YOUR GOAL -
From the material below, copy out each line with the word "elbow" in it.

SUPPLIED INFORMATION -

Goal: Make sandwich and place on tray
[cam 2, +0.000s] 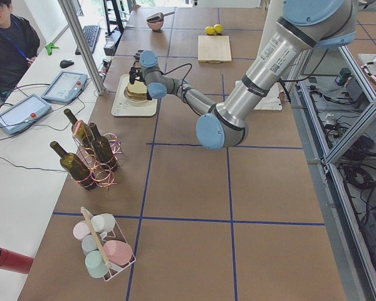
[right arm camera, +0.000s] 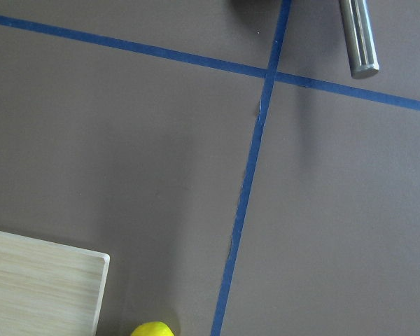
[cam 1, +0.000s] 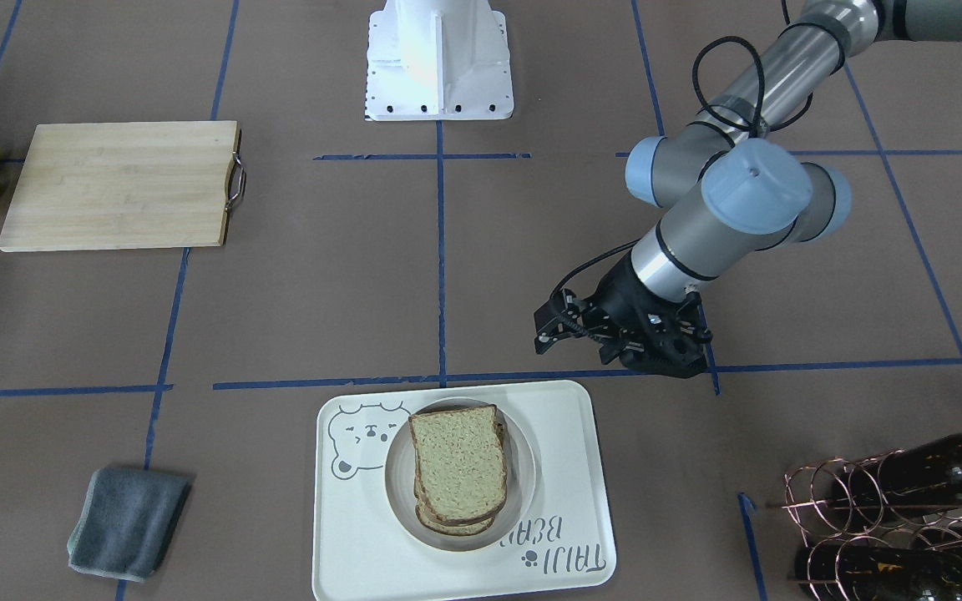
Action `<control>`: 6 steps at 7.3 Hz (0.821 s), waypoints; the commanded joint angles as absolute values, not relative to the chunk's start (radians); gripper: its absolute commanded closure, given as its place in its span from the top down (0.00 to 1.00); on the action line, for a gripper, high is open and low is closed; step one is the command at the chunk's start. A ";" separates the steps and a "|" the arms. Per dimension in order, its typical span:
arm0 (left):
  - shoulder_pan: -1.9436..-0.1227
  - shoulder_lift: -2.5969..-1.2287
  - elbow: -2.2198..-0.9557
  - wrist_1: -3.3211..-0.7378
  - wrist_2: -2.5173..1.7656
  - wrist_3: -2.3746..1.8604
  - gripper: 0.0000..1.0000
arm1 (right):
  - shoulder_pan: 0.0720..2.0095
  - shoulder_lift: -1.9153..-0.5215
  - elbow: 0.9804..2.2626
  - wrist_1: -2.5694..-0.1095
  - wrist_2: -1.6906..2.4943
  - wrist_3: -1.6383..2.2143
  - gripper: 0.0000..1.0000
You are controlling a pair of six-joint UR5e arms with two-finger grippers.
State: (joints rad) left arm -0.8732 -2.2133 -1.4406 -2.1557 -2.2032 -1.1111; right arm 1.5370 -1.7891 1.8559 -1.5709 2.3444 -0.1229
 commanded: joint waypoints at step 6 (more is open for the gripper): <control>-1.228 -1.627 -1.916 -1.740 -2.209 -0.172 1.00 | 1.537 -1.790 1.850 -1.572 2.344 -0.120 1.00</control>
State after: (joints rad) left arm -1.1525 -1.7567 -1.9152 -1.7415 -2.2087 -0.3703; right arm 1.5370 -1.7891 1.8505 -1.5724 2.3427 -0.1197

TASK OUTPUT -
  - elbow: -2.2198..-0.9557
  - elbow: 0.9804..2.2626

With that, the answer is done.